» **BRIEF**
Quote exactly and only this range of lines in the data below: the line that holds "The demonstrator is" to the line that holds "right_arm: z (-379", both included.

» **DATA PROVIDED**
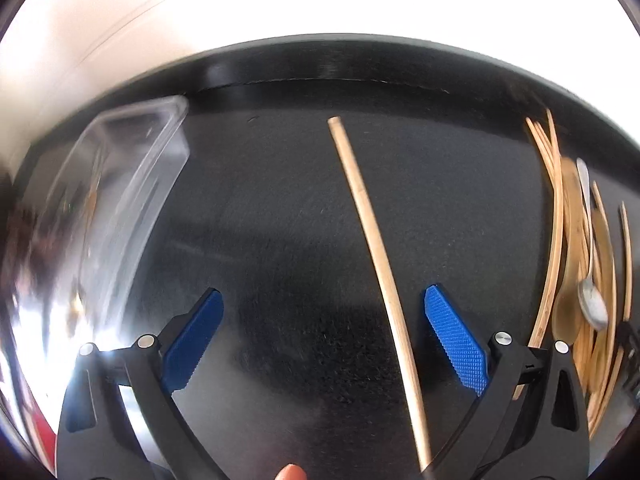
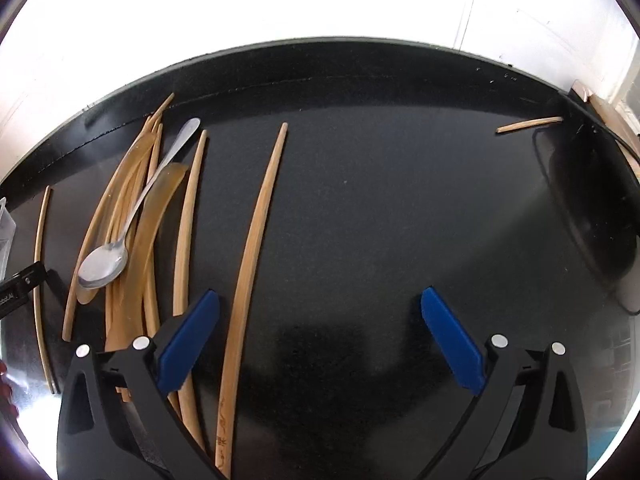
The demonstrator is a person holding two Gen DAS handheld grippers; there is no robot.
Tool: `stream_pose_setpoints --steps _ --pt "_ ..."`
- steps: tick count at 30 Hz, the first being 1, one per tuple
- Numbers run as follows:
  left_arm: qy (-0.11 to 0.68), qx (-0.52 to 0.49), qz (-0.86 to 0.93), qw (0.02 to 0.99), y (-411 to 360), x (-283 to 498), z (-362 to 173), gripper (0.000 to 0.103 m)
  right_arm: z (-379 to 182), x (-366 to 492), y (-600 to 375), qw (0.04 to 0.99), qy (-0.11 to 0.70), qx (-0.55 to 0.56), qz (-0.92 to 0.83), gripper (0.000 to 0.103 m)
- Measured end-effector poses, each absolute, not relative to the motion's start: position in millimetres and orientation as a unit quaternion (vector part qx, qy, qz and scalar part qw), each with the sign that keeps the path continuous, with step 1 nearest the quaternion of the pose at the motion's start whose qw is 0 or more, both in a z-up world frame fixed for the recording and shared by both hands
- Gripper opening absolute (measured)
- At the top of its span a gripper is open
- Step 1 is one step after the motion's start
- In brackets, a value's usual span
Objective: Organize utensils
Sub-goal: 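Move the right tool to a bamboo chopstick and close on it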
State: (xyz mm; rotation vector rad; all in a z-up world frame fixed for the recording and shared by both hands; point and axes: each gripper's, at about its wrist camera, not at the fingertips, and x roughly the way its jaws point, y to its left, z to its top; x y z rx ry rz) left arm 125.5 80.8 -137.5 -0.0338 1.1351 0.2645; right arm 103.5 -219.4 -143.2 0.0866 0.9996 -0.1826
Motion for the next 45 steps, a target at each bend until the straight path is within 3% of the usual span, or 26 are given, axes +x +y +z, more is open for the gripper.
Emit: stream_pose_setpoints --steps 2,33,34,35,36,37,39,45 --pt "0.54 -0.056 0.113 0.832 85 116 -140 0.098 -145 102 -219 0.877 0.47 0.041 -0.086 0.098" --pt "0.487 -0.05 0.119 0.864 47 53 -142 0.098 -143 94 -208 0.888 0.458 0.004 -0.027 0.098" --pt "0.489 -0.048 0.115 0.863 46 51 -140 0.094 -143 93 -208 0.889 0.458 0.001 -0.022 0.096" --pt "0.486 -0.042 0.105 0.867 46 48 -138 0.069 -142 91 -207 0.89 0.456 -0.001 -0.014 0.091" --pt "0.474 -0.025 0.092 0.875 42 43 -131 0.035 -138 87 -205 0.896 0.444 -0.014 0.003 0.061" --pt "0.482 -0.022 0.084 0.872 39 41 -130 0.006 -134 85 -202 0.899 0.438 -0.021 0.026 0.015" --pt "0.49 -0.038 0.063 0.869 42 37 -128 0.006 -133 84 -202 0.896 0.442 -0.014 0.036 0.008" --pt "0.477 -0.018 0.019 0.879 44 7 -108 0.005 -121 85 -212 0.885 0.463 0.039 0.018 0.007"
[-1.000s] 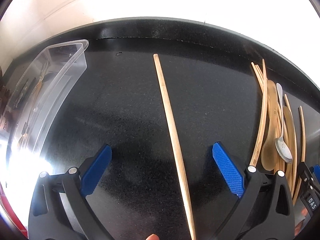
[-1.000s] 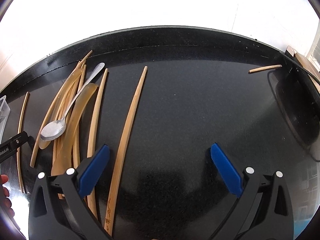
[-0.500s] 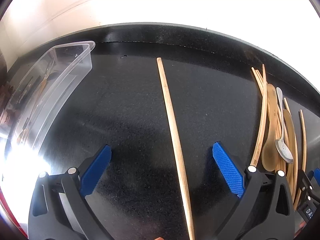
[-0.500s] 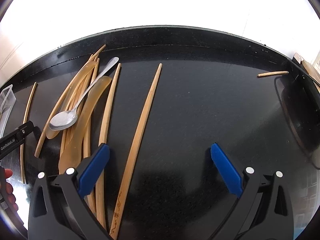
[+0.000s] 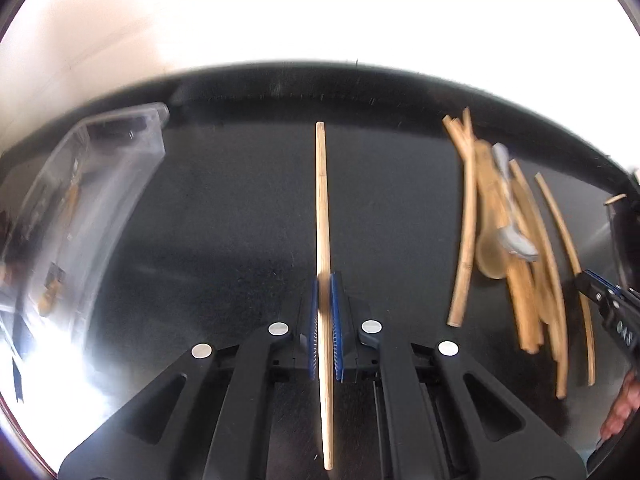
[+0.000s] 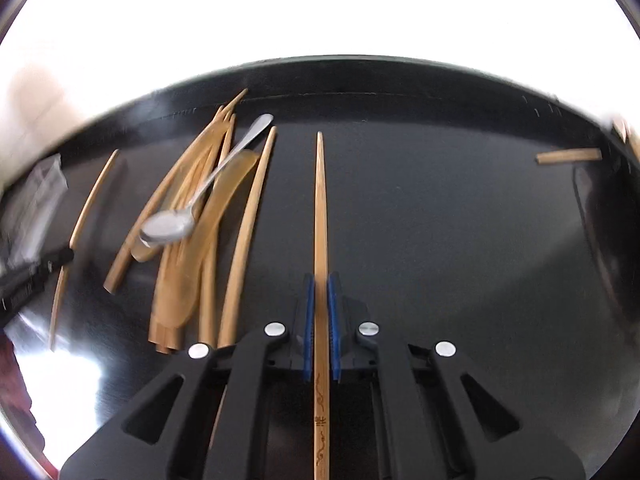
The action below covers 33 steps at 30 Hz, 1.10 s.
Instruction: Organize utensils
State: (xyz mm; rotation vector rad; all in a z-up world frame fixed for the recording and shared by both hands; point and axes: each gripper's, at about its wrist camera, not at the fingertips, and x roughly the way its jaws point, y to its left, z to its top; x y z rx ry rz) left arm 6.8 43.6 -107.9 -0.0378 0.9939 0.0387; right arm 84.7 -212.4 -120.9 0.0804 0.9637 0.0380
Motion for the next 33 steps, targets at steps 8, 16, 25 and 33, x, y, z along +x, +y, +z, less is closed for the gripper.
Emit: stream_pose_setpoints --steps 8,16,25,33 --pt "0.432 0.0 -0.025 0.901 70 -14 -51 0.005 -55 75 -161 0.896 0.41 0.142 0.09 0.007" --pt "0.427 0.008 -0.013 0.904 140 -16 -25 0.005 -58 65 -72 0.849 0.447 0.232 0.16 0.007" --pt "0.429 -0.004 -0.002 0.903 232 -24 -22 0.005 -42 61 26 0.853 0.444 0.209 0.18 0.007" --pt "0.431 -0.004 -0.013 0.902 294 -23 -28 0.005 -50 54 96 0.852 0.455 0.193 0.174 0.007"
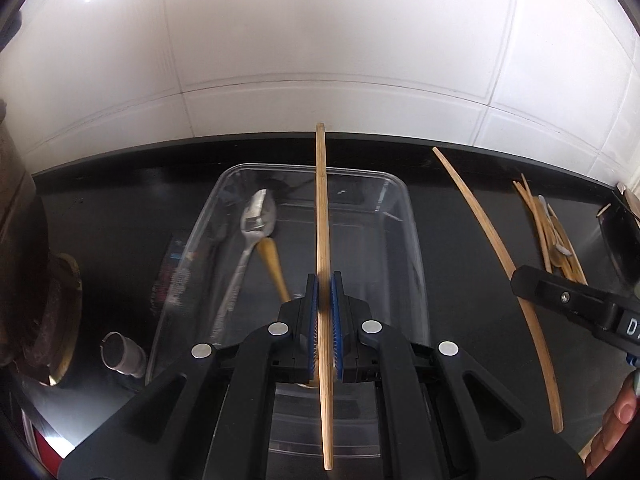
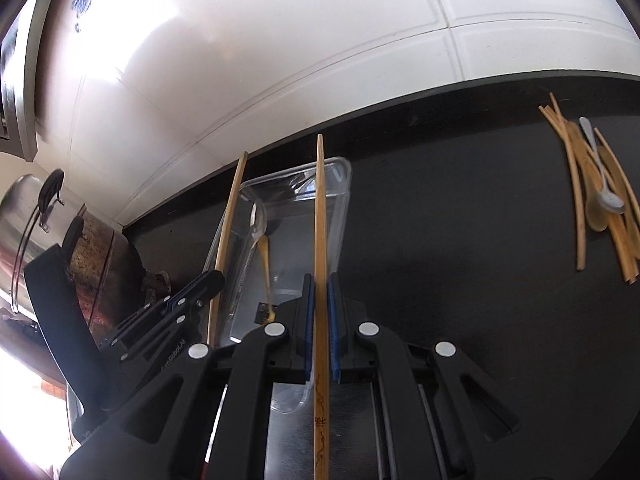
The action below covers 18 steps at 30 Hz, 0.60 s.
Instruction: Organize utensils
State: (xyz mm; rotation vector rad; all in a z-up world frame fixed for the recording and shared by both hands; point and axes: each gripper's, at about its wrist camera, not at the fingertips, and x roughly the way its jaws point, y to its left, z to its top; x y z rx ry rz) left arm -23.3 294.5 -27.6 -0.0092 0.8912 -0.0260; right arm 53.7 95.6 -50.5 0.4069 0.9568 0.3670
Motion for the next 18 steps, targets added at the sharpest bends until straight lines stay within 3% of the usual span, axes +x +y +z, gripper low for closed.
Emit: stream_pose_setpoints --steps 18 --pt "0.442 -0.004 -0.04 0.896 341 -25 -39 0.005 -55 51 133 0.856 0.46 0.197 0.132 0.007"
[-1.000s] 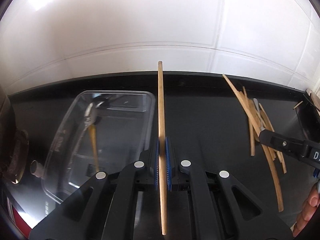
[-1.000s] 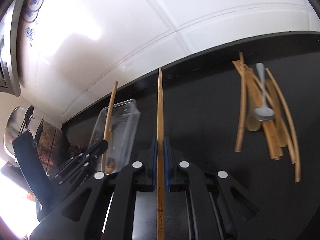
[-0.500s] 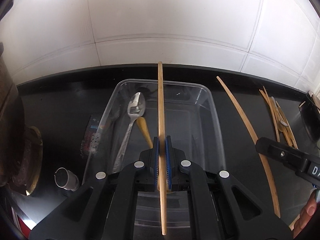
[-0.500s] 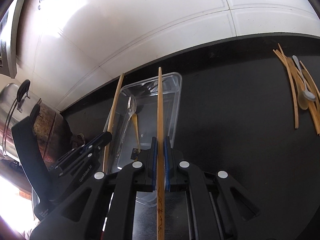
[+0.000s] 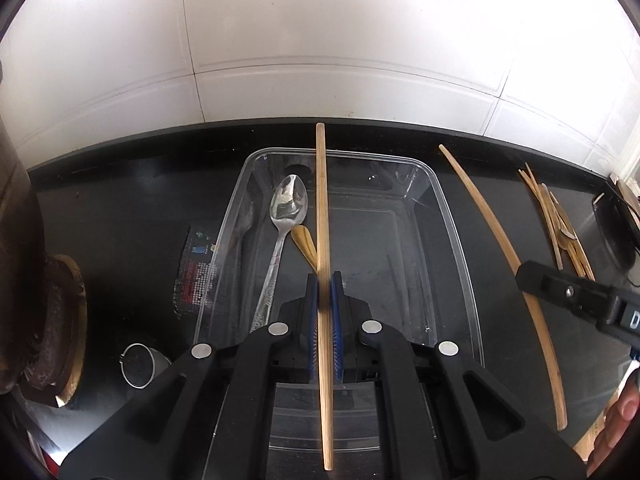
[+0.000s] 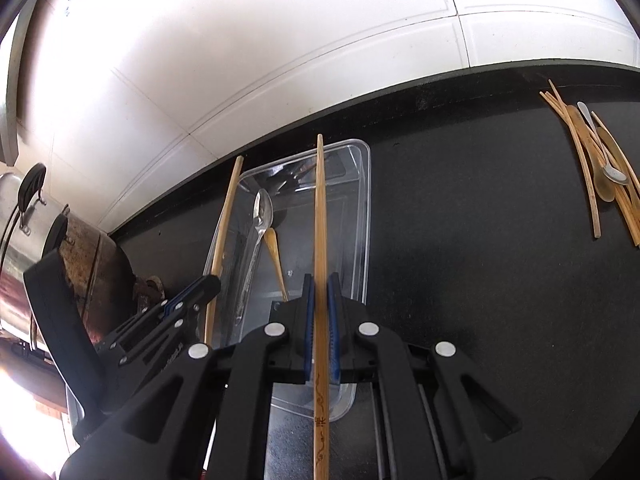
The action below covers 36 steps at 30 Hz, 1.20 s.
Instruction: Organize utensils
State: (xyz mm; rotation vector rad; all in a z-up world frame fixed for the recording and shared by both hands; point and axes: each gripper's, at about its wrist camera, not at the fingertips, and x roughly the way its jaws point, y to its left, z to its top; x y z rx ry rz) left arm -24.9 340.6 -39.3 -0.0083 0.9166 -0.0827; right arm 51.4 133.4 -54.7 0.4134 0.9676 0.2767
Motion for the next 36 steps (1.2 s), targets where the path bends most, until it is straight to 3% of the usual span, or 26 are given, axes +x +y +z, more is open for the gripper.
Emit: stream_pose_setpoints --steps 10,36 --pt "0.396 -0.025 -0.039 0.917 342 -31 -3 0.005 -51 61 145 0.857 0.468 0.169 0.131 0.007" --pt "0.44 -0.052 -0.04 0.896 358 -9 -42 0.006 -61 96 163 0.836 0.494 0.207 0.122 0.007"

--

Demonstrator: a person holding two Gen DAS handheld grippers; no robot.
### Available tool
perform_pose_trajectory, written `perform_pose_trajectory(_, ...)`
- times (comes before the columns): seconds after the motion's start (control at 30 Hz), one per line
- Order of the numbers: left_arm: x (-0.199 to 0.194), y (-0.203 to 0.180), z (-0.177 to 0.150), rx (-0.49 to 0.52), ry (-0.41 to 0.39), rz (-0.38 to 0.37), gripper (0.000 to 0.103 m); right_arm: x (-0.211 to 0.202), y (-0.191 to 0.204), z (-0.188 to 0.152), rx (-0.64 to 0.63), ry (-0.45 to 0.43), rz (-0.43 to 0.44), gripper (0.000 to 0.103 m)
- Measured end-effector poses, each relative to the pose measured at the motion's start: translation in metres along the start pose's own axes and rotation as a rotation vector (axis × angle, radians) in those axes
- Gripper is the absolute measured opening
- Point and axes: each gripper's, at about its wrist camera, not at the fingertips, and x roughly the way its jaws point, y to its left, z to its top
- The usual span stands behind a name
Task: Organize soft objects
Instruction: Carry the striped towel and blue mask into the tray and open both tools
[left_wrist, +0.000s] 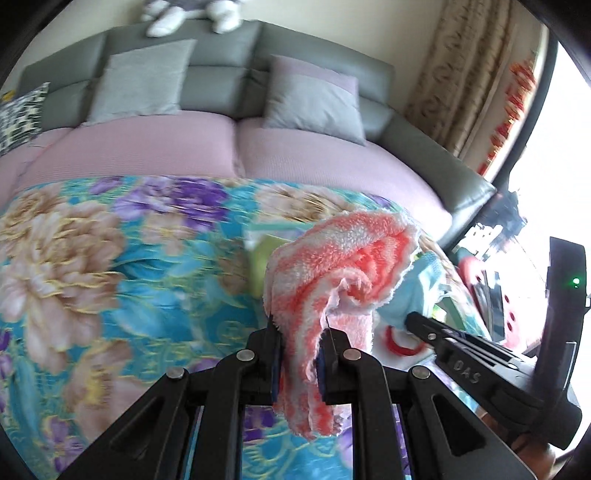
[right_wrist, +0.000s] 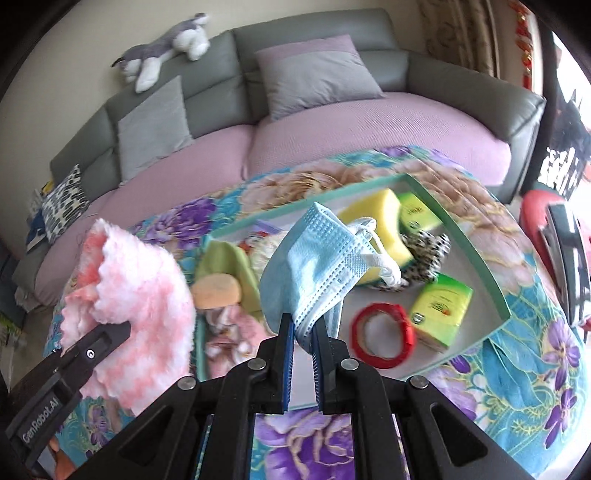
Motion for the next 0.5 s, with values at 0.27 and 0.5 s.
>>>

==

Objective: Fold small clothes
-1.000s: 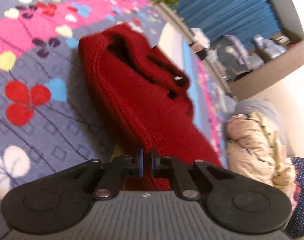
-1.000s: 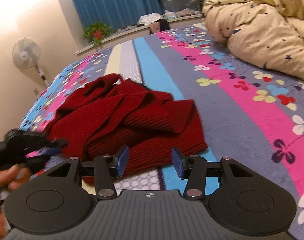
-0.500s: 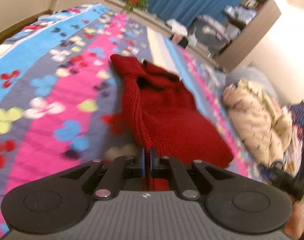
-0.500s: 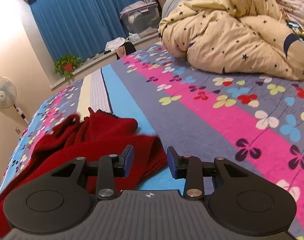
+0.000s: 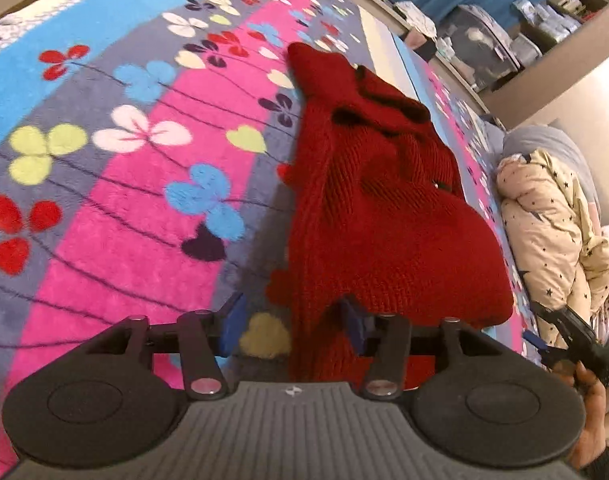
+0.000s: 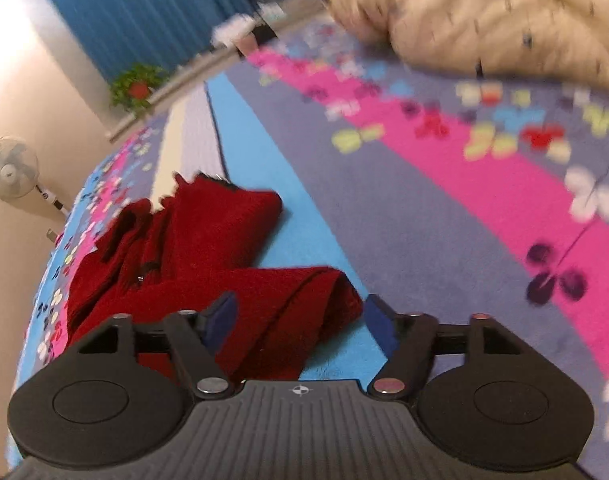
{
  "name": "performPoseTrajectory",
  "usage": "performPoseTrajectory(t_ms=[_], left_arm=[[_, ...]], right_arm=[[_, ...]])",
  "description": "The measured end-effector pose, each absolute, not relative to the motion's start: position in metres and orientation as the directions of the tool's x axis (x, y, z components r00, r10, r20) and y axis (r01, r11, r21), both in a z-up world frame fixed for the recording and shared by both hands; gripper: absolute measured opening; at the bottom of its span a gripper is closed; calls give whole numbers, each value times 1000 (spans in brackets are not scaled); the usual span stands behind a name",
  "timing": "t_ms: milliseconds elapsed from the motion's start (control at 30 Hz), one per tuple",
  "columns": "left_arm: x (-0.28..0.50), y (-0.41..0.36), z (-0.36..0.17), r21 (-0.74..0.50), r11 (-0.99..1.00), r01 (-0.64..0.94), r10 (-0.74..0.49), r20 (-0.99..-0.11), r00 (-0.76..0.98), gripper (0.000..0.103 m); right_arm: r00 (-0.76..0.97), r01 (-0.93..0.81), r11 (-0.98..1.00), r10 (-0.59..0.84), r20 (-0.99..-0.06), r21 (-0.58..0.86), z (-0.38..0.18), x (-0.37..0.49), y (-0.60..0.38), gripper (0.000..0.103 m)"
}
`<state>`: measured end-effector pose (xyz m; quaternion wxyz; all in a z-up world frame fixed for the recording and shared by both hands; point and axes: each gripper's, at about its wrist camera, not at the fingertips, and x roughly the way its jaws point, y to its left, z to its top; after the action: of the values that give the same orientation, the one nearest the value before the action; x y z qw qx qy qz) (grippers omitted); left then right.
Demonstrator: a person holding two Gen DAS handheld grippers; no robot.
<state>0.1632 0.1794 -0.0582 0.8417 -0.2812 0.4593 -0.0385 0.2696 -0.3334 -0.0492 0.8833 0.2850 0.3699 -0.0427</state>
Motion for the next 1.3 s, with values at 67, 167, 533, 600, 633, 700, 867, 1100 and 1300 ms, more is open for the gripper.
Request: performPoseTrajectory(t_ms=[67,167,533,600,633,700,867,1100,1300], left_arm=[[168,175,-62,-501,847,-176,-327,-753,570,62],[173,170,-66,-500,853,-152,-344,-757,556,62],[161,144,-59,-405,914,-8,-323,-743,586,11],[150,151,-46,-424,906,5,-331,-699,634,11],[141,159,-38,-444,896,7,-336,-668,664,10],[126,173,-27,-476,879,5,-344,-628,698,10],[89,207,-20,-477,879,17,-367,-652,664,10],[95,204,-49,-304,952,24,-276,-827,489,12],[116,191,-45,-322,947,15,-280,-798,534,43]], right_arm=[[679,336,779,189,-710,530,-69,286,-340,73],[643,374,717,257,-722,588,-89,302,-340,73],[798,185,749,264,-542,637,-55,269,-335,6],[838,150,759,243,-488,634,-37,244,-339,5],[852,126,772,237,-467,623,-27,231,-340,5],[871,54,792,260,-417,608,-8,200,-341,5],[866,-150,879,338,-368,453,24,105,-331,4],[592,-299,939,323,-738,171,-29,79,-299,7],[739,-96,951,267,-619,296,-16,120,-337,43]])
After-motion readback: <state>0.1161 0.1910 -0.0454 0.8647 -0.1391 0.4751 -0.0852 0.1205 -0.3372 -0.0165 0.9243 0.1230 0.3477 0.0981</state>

» **SOLVED PROBLEM**
The demonstrator is a person holding two Gen DAS handheld grippers; there is no robot.
Tool: `stream_pose_setpoints --steps _ --pt "_ ..."`
- steps: tick count at 30 Hz, the first being 1, one per tuple
- Numbers run as follows:
  left_arm: qy (-0.11 to 0.68), qx (-0.52 to 0.49), qz (-0.86 to 0.93), qw (0.02 to 0.99), y (-411 to 360), x (-283 to 498), z (-362 to 173), gripper (0.000 to 0.103 m)
  right_arm: z (-379 to 182), x (-366 to 492), y (-600 to 375), qw (0.04 to 0.99), qy (-0.11 to 0.70), qx (-0.55 to 0.56), qz (-0.92 to 0.83), gripper (0.000 to 0.103 m)

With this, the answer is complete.